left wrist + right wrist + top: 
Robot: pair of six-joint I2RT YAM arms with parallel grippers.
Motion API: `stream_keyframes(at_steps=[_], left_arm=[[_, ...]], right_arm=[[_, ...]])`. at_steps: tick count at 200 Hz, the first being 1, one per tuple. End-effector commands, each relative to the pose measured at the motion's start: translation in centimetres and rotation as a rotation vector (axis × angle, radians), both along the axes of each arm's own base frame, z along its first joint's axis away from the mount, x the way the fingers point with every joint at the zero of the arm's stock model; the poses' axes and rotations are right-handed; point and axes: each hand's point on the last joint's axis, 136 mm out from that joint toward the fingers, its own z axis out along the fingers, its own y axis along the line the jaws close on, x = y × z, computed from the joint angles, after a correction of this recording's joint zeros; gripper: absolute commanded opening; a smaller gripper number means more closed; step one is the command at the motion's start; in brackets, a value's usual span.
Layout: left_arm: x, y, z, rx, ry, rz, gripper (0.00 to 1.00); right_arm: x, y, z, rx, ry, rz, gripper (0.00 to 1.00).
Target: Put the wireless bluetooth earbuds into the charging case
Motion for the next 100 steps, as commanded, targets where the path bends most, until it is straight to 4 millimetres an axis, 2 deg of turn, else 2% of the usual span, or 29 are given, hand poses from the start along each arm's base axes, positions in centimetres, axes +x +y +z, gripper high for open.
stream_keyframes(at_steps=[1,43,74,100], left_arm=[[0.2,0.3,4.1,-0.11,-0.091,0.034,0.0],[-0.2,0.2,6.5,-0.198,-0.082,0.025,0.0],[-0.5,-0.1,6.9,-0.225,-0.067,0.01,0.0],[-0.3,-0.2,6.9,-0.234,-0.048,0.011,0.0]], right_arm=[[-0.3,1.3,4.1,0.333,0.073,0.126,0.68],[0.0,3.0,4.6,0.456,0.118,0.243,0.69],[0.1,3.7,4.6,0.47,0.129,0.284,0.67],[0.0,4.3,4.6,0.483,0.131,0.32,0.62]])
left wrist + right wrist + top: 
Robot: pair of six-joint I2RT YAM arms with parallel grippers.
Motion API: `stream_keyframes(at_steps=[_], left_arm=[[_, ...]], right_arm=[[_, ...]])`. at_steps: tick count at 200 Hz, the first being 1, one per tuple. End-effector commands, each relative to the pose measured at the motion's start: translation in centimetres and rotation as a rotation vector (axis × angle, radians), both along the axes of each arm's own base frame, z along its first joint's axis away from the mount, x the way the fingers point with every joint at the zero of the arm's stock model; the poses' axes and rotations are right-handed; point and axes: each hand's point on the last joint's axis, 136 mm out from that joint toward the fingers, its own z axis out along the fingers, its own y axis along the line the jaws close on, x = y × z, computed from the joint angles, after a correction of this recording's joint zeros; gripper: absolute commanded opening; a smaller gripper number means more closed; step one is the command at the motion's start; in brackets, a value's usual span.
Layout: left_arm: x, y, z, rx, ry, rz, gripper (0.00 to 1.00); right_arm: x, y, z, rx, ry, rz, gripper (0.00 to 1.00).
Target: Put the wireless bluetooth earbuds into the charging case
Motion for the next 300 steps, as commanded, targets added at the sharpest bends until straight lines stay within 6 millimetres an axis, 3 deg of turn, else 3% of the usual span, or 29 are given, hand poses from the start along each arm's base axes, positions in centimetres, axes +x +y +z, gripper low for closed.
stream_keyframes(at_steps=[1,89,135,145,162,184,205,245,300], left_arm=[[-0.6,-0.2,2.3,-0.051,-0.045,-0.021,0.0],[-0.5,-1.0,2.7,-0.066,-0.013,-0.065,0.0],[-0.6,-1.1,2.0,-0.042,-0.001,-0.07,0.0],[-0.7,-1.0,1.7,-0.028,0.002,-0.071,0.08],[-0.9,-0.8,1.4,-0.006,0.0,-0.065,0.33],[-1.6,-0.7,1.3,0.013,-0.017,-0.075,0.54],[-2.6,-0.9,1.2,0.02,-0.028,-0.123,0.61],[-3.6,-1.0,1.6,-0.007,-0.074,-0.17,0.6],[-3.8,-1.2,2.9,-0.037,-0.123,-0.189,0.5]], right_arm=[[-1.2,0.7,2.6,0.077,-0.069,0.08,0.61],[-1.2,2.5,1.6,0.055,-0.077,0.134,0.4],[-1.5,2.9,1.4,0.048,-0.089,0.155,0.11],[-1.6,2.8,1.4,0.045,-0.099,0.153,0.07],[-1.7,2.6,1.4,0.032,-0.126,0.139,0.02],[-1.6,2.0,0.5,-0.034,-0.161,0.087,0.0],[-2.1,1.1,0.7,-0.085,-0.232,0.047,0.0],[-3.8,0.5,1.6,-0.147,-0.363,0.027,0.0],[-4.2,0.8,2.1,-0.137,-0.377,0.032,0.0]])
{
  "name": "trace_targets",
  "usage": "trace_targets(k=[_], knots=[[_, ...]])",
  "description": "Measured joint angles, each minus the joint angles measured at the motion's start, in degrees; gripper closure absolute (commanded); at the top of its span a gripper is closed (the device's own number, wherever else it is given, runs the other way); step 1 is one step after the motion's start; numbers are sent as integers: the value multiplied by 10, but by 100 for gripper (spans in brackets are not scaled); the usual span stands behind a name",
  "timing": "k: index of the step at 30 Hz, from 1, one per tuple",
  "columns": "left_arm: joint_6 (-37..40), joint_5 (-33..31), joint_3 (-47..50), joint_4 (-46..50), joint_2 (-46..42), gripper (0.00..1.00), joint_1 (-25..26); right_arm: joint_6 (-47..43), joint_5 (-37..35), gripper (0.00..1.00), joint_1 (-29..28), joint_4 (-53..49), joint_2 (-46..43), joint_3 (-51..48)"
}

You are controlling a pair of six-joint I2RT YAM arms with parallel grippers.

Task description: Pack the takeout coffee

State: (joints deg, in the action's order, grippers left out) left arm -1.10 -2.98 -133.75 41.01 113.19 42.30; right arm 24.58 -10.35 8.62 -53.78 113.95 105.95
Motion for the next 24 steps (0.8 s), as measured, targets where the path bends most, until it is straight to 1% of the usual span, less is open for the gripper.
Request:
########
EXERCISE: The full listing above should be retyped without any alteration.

YOUR RESPONSE:
left wrist + right wrist + top: 
Robot: pair of six-joint I2RT YAM arms with parallel grippers.
Motion API: `stream_keyframes(at_steps=[_], left_arm=[[_, ...]], right_arm=[[_, ...]])`. at_steps: tick count at 200 Hz, the first being 1, one per tuple. End-effector commands, each relative to the pose measured at the motion's start: translation in centimetres and rotation as a rotation vector (axis × angle, radians), both along the axes of each arm's own base frame, z along its first joint's axis away from the mount, x the way the fingers point with every joint at the zero of the arm's stock model; the poses' axes and rotations are right-handed; point and axes: each hand's point on the last joint's axis, 136 mm out from that joint toward the fingers, its own z axis out along the fingers, its own y axis along the line the jaws close on, x = y × z, computed from the joint angles, after a correction of this recording's joint zeros; gripper: absolute commanded opening; a smaller gripper number means more closed; step one is the command at the motion's start; in brackets, a value's usual span.
Layout: left_arm: x, y, z, rx, ry, rz, gripper (0.00 to 1.00); right_arm: x, y, z, rx, ry, rz, gripper (0.00 to 1.00).
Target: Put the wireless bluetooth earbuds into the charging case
Motion for the next 100 steps, as commanded, targets where the path bends most, until it is straight to 4 millimetres an axis, 2 deg of turn, else 2% of the usual span, or 29 are given, hand poses from the start along each arm's base axes, positions in centimetres, axes +x +y +z, gripper high for open.
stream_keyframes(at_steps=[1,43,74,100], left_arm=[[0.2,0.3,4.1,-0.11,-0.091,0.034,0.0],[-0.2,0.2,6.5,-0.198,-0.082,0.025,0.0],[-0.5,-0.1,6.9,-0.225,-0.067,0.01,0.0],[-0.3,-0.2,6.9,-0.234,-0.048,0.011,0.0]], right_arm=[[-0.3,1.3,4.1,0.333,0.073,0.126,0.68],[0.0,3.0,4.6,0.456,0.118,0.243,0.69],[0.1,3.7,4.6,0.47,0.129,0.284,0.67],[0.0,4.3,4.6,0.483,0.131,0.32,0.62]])
left wrist + right wrist + top: 
Robot: pair of six-joint I2RT YAM arms with parallel grippers.
Motion API: `stream_keyframes(at_steps=[_], left_arm=[[_, ...]], right_arm=[[_, ...]])`. at_steps: tick count at 200 Hz, the first being 1, one per tuple. End-effector commands, each relative to the pose measured at the motion's start: translation in centimetres and rotation as a rotation vector (axis × angle, radians), both along the axes of each arm's own base frame, z along its first joint's axis away from the mount, x the way the fingers point with every joint at the zero of the arm's stock model; the poses' axes and rotations are right-handed; point and axes: each hand's point on the last joint's axis, 136 mm out from that joint toward the fingers, its own z axis out along the fingers, its own y axis along the line the jaws close on, x = y × z, computed from the joint angles, after a correction of this recording's joint zeros; gripper: absolute commanded opening; a smaller gripper number means more closed; step one is the command at the motion's start; in brackets, a value's usual span.
Layout: left_arm: x, y, z, rx, ry, rz, gripper (0.00 to 1.00); right_arm: x, y, z, rx, ry, rz, gripper (0.00 to 1.00).
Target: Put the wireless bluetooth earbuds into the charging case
Motion for the next 300 steps, as commanded, targets added at the sharpest bends until straight lines stay within 6 millimetres an axis, 3 deg of turn, else 3% of the usual span, or 29 are given, hand poses from the start along each arm's base axes, positions in centimetres, axes +x +y +z, gripper low for closed.
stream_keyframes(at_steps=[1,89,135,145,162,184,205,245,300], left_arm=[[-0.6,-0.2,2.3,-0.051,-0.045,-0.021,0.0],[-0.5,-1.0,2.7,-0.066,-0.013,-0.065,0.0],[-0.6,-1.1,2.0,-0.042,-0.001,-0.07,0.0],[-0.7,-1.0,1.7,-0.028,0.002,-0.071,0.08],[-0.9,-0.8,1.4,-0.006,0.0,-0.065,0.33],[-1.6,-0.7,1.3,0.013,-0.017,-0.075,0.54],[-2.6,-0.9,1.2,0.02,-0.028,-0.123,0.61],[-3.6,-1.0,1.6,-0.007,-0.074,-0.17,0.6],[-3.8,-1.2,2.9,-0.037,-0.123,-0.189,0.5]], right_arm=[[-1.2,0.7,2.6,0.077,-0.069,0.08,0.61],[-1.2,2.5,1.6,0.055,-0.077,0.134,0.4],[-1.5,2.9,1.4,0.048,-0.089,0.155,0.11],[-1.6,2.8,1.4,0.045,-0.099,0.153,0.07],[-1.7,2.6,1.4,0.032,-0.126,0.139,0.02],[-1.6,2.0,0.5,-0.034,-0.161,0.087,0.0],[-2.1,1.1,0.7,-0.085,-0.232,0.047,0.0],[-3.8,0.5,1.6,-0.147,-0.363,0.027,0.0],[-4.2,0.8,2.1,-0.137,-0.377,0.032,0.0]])
{
  "name": "trace_targets",
  "usage": "trace_targets(k=[_], knots=[[_, ...]])",
  "description": "Measured joint angles, each minus the joint angles measured at the motion's start, in degrees; gripper closure absolute (commanded); at the top of its span a gripper is closed (the device's own number, wherever else it is given, runs the other way); step 1 is one step after the motion's start; numbers are sent as integers: the value multiplied by 10, but by 100 for gripper (spans in brackets are not scaled); the usual span stands behind a name",
  "timing": "k: index of the step at 30 Hz, from 1, one per tuple",
  "columns": "left_arm: joint_6 (-37..40), joint_5 (-33..31), joint_3 (-47..50), joint_4 (-46..50), joint_2 (-46..42), gripper (0.00..1.00), joint_1 (-25..26); right_arm: joint_6 (-47..43), joint_5 (-37..35), gripper (0.00..1.00), joint_1 (-29..28), joint_4 (-53..49), joint_2 (-46..43), joint_3 (-51..48)"
}

You are controlling a pair of six-joint I2RT YAM arms with parallel grippers.

Task description: Pack the takeout coffee

State: (joints deg, in the action's order, grippers left out) left arm -1.10 -2.98 -133.75 41.01 113.19 42.30; right arm 24.58 -10.35 8.62 -53.78 113.95 105.95
Motion for the next 24 steps (0.8 s), as measured, targets where the path bends most, until it is straight to 1% of the usual span, less is open for the gripper.
Request:

That was the complete answer.